I Was Angry With My Parents.
Shane is now a full-fledged teenager. He grunts at me instead of talking. This is different than his social qualms. It’s just with me.When I ask him a direct question, the answer is often “mmm” or “urg.” And when I don’t ask a question, I don’t even get a grunt.
I told him that trying to have a conversation with him felt – to me – like I was asking him to rip off one of his legs and hand it to me. He’s not always – but often – that uncommunicative.
It feels as though Shane is angry with his parents.
Back in the day, when I was a teenager, I was angry with my parents. In fact, I dragged out my adolescence and corresponding anger for about ten years. From my perspective, my parents hadn’t done anything right from the time I was about 10 until I was almost 30.
I want to make one thing perfectly clear: I was not a deprived child. I had a roof over my head every night. In spite of what my parents tell me now, I do not recall being poor and I definitely never went hungry.
When high school rolled around, I had everything I wanted or needed, including the ever-popular Jordache jeans with a tiger-style comb sticking out of the back pocket. I even had platform shoes.
My parents – those non-Jordache-wearing, non-comb-sporting old people (in their 30’s) – well, they were losers. They didn’t know anything about anything. And I most certainly knew everything.
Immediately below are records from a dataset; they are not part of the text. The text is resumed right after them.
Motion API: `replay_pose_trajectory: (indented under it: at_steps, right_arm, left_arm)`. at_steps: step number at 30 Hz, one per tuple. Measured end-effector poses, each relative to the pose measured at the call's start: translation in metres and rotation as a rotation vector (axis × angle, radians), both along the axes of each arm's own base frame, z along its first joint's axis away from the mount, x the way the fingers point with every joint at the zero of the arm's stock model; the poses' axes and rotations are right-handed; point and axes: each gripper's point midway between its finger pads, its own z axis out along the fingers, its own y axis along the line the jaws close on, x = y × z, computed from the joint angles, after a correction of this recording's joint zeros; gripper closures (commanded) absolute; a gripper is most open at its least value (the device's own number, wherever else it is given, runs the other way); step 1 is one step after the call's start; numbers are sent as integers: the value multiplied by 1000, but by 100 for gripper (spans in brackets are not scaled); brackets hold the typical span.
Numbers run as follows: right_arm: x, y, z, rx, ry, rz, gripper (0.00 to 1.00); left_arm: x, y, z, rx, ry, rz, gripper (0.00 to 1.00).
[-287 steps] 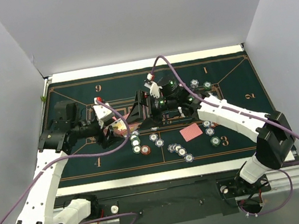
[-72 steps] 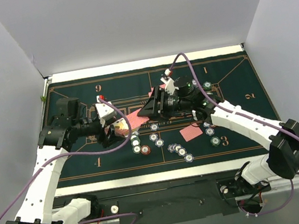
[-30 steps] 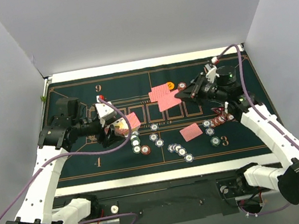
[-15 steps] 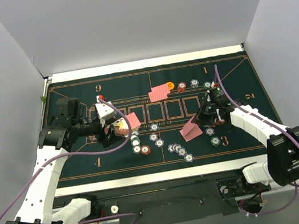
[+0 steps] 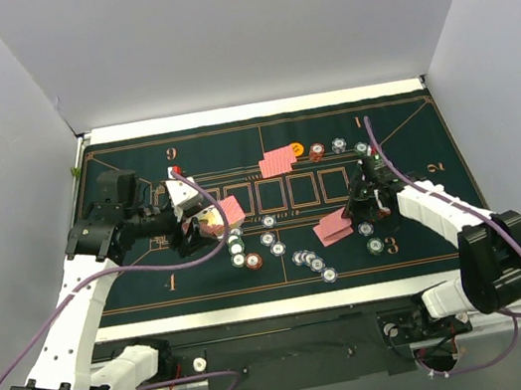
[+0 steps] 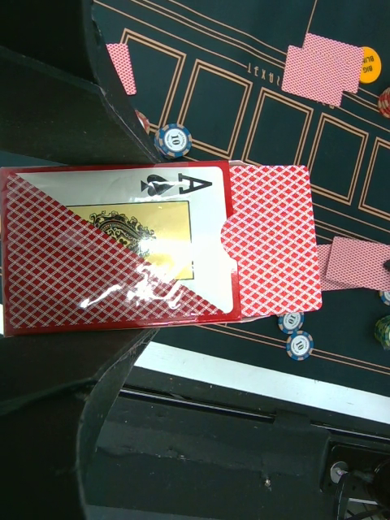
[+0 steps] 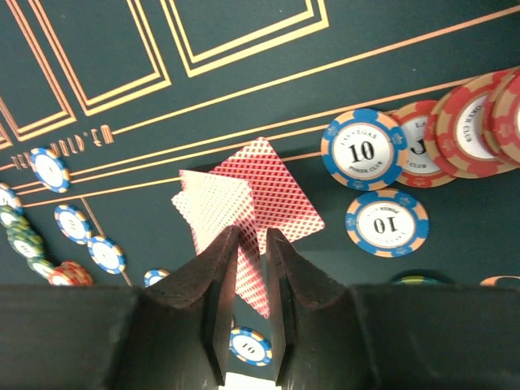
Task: Distribute texas hold em gaming equipment
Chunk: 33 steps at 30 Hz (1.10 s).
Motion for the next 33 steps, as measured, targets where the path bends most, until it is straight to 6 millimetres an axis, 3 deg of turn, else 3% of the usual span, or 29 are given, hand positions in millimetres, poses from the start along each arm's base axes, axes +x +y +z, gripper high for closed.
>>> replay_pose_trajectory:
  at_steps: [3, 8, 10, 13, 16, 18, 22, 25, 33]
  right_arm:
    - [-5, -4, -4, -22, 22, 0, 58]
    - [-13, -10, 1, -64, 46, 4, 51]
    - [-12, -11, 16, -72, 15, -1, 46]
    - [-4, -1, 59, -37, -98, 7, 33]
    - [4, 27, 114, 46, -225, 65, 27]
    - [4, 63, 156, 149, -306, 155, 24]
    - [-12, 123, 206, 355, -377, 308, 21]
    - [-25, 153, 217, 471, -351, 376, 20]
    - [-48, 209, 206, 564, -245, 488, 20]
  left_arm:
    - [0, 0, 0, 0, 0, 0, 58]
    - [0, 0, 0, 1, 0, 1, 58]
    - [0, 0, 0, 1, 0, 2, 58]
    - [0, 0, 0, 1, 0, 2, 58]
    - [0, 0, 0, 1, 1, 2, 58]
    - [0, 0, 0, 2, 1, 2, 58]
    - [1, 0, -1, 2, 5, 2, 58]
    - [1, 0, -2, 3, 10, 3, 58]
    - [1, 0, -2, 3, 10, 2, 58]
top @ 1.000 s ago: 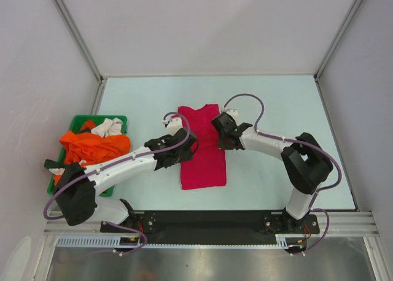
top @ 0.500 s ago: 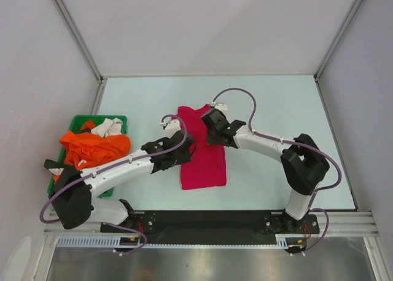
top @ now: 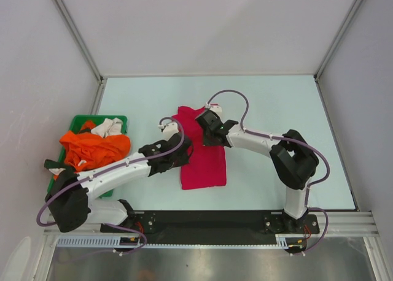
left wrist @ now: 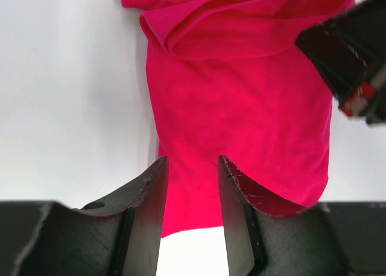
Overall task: Fold and stack the t-shirts
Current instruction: Grab one side of the 2/3 rectangular tshirt with both arms
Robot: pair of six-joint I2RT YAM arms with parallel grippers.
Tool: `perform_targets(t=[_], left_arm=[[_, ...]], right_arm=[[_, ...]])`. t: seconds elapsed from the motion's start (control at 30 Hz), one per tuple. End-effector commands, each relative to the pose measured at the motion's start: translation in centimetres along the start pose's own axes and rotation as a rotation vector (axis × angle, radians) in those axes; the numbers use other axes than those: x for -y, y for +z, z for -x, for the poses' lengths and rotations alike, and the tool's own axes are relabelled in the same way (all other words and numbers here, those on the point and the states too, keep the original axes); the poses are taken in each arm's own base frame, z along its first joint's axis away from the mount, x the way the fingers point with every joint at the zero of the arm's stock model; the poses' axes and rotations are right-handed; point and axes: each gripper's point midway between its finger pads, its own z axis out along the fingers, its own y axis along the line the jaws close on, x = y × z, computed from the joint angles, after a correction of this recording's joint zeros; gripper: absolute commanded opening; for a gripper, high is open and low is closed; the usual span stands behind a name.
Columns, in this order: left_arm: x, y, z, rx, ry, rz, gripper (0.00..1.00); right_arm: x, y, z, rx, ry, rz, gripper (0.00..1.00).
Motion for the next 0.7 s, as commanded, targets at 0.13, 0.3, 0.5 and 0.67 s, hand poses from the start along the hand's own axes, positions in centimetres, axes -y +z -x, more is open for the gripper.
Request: perform_targets(t=[0.13, 0.3, 0.5, 0.67], left_arm=[[0.1, -0.9, 0.5, 0.019, -0.037, -0.037, 0.44], [0.0, -0.7, 0.1, 0.009, -0.034, -0.031, 0.43], [0.0, -0.2, 0.2, 0.009, -0.017, -0.016, 0.44], [1.0, -0.3, 0.7, 0.005, -0.001, -0.038, 0.45]], right_arm=[[0.2, 2.2, 4.4, 0.051, 0.051, -0.007, 0.00], [1.0, 3.8, 6.1, 0.064, 0.084, -0.014, 0.00], [1.8, 4.7, 8.6, 0.111, 0.102, -0.023, 0.00], [0.4, -1.4, 10.1, 0.173, 0.077, 0.016, 0.08]])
At the time, I just wanted to get away from my parents. And I wanted to be away from them ALL. THE. TIME.
My parents loved me. They adored me, in fact, for no apparent reason. Even during those awful years, while I was pulling away with all of my might to become independent, if anyone had asked me I probably would have acknowledged it: “Yes,” I would have said, “I know they love me. But what does that have to do with anything?”
Later in life – much, much later – a friend was talking about her childhood using terms I didn’t recognize. She said words like “unsafe” and “fear.” At the time, I didn’t comprehend there were real families that were unstable. I didn’t know there were kids who were scared, even at home.
I never had that feeling.
So – much, much later – I realized that I’d had the two most important things in life: security and love. And I suddenly noticed that my parents weren’t nearly the idiots I thought they were.
But it took me a long time to notice.
When Bill and I started a family, our plan was to offer security and love. We were not perfect by any stretch, and there was far more yelling in my own house than there had been when I was growing up. But it was honest yelling, and while we may (still) disagree too loudly, we also have kept the communication lines open.
Except for Shane, who never yelled. And now, he says very little. On a good day, he’ll forget and he’ll chat about stuff and it will be just like it was back in the day – about a year ago. We’ll talk like we’re friends.
And then the grunting will start again, and my feelings will be hurt again.
Someday, though, maybe ten years from now, Shane will look back on his childhood and realize that we aren’t complete idiots and that we, too, provided him with security and love.
I just hope he gets there sooner than I did.